AIM OF THE TASK:
Count how many lines in the entries below hold the string "coordinates", and respond with that number only.

(Records from a data source)
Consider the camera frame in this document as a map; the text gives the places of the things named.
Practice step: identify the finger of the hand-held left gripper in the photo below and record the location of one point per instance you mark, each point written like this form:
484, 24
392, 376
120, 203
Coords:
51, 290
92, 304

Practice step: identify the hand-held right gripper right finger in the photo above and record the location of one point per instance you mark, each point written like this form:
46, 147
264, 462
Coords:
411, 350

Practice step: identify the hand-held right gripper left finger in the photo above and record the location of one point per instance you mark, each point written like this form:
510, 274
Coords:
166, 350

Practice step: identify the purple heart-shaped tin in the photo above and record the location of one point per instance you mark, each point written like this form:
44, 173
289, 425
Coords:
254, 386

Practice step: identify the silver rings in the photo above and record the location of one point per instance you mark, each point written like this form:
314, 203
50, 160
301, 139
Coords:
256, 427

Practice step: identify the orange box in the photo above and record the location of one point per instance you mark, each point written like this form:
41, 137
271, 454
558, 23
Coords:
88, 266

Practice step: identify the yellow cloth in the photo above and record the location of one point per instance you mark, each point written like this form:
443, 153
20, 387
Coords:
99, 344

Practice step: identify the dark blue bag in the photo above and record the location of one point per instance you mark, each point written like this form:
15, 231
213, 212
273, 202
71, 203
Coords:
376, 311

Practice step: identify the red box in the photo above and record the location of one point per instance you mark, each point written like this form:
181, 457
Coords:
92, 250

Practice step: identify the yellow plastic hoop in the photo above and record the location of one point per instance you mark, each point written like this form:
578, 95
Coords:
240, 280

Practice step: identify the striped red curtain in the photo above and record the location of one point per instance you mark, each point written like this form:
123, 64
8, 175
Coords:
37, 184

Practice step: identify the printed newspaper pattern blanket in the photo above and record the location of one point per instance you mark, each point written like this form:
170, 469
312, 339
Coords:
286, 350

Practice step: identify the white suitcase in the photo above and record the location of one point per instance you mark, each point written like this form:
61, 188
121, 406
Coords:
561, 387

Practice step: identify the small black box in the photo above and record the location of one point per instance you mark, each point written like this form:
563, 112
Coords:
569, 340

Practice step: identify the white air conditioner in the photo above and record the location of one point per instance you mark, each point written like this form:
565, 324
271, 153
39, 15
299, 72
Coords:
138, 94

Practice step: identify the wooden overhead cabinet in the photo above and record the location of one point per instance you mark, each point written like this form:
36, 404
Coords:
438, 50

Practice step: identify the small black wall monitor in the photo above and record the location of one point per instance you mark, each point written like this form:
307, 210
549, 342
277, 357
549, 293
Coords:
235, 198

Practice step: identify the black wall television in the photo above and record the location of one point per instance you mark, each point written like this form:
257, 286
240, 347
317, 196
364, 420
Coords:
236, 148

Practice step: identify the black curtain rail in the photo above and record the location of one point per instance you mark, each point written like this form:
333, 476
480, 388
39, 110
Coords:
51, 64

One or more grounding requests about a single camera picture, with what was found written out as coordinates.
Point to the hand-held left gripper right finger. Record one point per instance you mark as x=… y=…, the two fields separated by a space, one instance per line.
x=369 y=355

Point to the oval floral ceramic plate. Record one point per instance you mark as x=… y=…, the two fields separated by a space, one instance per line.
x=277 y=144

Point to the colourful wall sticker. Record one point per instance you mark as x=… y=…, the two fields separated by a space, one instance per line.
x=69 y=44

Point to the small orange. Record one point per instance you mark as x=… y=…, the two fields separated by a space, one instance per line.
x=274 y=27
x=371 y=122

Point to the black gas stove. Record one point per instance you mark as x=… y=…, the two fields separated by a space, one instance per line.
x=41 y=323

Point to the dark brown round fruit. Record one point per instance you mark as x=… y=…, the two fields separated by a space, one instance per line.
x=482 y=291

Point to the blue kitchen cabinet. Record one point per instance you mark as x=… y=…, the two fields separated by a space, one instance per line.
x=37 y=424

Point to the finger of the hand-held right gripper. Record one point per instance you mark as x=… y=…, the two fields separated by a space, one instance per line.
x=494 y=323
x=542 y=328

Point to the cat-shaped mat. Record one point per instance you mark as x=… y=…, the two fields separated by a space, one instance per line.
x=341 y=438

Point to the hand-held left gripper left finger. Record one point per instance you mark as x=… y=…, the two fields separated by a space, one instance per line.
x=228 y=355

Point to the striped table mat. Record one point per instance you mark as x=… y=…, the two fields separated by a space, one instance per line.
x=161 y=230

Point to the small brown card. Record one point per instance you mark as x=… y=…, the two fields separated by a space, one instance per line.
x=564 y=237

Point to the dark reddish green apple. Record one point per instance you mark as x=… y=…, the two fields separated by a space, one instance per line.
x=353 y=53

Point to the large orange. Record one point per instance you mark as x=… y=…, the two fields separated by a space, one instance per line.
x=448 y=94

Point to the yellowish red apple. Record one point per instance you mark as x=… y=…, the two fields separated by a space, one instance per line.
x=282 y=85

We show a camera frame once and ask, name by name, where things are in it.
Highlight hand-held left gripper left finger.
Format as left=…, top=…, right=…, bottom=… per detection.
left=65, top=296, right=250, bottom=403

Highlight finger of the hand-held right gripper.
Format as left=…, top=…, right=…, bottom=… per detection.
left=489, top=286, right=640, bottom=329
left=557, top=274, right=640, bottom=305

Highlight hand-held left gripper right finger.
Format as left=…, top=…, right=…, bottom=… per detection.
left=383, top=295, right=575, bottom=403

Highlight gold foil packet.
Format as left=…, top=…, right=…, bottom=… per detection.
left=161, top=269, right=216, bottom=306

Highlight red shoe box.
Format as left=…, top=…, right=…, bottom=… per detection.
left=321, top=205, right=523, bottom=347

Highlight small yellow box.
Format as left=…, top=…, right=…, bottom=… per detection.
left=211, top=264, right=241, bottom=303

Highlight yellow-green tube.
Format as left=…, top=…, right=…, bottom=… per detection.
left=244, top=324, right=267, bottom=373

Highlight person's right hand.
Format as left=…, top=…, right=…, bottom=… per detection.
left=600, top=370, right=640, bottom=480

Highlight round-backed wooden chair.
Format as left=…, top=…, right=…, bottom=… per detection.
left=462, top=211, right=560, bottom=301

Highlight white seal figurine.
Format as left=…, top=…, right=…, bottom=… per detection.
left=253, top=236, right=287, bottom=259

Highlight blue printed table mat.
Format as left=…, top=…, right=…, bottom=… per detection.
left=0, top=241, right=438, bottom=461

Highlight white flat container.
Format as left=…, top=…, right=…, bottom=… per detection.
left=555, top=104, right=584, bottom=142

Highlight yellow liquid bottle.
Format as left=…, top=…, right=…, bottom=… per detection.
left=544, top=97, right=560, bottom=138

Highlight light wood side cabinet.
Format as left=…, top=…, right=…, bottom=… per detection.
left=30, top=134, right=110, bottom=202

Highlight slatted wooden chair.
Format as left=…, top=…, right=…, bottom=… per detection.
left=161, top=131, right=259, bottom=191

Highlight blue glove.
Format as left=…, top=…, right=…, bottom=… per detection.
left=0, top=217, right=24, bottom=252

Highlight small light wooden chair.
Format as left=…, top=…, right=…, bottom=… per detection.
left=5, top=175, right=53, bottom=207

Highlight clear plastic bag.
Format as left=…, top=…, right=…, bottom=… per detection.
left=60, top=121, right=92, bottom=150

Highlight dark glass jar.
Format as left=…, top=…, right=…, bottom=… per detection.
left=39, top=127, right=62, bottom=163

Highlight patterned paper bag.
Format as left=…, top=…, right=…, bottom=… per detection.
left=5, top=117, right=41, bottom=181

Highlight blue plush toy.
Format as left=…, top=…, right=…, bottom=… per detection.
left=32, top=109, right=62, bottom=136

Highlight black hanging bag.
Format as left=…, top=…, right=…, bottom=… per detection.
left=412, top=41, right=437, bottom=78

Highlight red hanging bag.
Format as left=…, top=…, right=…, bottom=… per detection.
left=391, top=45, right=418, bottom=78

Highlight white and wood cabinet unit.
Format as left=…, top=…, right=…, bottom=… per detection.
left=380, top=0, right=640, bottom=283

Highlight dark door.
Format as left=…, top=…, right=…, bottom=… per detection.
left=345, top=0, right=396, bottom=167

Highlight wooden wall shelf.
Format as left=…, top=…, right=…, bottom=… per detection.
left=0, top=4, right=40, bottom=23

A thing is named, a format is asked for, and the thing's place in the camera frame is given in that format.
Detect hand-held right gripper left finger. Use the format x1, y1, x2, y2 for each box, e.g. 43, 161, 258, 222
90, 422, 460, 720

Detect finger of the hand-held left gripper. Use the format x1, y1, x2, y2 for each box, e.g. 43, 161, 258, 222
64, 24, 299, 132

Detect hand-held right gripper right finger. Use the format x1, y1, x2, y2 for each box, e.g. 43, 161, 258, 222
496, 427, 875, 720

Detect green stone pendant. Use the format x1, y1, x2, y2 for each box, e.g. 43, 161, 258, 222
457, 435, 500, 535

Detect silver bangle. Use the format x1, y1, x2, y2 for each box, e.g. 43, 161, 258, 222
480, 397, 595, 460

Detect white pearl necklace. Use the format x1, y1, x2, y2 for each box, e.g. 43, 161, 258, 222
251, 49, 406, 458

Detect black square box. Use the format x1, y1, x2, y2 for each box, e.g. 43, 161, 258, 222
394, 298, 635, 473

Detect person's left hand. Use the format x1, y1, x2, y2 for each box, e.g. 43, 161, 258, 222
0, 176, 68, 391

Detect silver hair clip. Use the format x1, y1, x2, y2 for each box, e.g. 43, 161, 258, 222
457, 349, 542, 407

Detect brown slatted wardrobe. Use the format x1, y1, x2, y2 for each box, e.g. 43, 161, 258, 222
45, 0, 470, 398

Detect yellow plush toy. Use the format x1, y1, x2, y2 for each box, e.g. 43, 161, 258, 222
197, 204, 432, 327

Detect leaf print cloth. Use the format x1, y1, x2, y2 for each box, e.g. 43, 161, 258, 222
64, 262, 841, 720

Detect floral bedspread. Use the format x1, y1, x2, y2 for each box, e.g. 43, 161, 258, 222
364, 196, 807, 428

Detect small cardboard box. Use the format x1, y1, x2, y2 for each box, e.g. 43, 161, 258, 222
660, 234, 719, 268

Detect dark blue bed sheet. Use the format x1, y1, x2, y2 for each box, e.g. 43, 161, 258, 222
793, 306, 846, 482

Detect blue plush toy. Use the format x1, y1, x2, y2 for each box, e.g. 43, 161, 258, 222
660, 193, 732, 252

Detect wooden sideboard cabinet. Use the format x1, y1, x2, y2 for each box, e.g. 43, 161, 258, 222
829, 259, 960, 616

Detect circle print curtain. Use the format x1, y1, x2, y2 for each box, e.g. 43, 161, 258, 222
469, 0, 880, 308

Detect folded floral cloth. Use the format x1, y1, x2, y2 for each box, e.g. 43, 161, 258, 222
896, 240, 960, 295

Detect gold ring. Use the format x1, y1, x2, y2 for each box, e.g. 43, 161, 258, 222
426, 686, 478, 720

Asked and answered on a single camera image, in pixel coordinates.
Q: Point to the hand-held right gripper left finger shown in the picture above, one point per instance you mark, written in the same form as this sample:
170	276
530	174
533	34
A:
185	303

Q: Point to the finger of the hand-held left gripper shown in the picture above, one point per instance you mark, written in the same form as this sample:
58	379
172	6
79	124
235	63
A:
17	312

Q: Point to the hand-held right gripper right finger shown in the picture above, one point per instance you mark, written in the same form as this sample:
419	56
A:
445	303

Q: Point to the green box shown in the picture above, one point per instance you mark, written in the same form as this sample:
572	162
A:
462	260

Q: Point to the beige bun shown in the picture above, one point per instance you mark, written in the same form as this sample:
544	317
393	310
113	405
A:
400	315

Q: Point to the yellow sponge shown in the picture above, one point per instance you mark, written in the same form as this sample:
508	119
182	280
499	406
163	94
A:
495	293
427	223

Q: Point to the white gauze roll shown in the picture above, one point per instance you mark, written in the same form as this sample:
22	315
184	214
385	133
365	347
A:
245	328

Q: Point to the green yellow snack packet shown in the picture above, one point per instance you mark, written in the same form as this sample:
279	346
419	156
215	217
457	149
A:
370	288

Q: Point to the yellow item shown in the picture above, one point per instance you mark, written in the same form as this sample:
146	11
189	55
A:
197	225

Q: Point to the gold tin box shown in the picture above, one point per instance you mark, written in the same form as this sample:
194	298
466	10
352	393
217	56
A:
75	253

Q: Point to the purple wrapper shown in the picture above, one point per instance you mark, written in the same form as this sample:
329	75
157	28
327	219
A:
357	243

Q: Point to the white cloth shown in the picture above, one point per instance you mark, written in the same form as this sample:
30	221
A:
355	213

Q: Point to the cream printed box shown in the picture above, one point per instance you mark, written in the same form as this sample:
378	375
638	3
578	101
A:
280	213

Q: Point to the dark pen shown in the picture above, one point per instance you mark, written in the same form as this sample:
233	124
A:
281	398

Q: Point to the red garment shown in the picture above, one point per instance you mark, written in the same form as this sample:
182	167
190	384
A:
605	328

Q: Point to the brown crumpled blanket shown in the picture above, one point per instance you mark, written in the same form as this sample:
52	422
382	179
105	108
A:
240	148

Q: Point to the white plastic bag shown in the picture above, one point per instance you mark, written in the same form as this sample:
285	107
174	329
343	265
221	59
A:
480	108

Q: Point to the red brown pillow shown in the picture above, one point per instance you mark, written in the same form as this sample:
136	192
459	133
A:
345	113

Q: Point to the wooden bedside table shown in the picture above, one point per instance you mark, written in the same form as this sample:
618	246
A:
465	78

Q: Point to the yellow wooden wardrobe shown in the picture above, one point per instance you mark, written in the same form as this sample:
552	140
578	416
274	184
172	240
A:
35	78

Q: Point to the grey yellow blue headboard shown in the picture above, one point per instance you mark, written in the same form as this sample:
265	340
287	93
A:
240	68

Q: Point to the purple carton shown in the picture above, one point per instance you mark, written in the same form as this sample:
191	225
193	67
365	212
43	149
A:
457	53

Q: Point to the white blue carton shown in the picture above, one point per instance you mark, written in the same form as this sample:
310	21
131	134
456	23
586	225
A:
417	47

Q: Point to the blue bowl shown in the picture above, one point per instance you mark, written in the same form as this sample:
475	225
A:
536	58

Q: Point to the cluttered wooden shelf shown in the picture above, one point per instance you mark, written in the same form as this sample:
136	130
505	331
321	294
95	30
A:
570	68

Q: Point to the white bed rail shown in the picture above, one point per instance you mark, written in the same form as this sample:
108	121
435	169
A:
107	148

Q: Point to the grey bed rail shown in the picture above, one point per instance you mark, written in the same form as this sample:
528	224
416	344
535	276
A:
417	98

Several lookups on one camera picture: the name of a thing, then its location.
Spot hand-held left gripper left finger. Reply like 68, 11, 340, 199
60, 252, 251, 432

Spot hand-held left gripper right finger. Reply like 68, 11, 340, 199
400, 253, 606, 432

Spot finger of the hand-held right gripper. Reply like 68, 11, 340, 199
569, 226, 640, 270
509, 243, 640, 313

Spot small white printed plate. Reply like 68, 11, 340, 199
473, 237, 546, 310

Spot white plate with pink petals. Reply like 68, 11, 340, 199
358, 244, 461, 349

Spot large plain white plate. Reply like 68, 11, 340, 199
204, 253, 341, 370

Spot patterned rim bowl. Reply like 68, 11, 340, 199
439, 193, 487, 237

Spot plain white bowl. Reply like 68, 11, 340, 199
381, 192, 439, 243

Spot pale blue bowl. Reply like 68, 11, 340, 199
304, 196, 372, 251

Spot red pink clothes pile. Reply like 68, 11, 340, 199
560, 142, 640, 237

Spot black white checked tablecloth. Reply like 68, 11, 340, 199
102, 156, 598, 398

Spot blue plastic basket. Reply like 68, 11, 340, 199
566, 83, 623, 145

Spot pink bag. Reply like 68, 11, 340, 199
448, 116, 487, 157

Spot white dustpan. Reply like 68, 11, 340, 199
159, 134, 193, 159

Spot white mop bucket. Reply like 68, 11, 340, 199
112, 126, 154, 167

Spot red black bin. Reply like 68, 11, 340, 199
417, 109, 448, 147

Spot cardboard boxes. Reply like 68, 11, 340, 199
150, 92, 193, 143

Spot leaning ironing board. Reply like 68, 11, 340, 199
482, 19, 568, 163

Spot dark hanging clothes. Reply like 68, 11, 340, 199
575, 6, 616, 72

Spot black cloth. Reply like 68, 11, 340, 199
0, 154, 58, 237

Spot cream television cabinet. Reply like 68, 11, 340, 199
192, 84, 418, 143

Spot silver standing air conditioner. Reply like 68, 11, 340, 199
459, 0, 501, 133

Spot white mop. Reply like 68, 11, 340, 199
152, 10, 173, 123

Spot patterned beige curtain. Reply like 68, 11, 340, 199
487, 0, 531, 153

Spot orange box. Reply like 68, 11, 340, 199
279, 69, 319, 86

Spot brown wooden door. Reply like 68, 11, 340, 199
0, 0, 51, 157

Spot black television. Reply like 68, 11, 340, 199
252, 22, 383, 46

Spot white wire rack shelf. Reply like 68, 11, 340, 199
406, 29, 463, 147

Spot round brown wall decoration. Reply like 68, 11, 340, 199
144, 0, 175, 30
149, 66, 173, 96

SOLUTION TO THIS TASK:
2